Transcribe exactly the line containing "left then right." plus every later line in the data.

++++++++++++++++++++

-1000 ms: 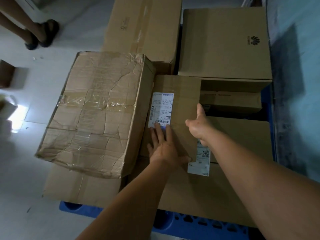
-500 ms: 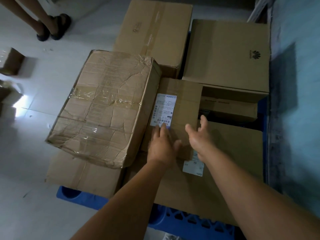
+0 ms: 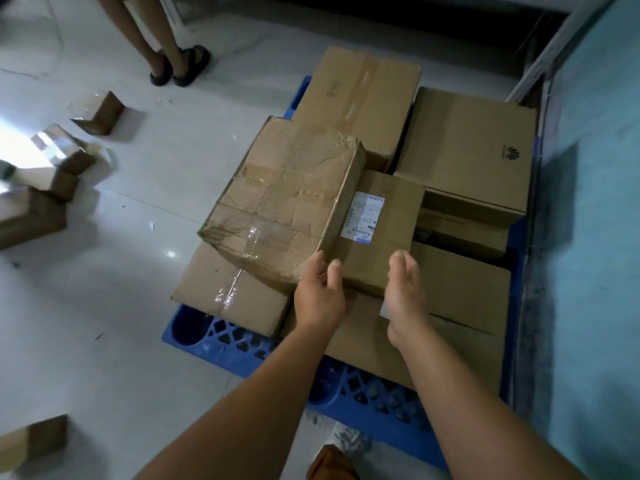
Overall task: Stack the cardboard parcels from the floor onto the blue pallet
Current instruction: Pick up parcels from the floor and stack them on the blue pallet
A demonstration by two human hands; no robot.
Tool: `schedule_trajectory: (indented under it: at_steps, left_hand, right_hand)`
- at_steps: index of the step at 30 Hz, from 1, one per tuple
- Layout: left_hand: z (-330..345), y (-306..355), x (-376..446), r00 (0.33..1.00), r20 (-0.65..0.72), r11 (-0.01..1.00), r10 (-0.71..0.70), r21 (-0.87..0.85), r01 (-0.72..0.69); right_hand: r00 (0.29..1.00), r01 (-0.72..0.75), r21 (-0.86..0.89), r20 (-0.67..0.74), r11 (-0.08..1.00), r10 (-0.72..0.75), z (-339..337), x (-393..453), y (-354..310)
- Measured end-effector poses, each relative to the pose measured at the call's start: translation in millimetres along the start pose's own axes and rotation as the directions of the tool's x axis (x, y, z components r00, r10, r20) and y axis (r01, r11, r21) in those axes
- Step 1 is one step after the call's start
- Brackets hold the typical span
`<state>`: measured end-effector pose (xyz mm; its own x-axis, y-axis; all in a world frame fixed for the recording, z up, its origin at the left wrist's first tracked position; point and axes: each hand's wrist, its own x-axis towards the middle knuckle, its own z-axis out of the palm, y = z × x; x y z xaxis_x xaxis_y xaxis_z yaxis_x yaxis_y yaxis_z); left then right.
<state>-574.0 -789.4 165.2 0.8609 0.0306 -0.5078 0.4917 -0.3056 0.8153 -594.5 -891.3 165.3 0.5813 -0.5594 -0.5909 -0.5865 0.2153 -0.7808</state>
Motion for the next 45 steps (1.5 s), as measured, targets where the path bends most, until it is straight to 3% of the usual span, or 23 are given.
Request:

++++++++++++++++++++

*Response to the task*:
`<state>`: measured end-effector pose (xyz mm; its own x-axis, y-axis; all in a world frame fixed for the recording, z up, its origin at the left wrist's first tracked position; point and axes: each hand's wrist, its own x-axis towards the middle knuckle, its own z-axis out of the palm, y = z × x; x y z xaxis_x xaxis_y xaxis_z yaxis_x yaxis_y yaxis_z); left then right.
<state>-574.0 -789.4 165.2 0.8609 0.0306 -0.5078 0.4917 -0.3056 0.8153 -594.5 -891.3 165.3 0.5813 -0.5594 -0.5909 -0.5865 0.2153 -0.7808</state>
Motion for the next 45 steps (1.5 s), as measured, targets where the path bends most, until it is straight to 3% of the usual span, or 23 are given.
Request:

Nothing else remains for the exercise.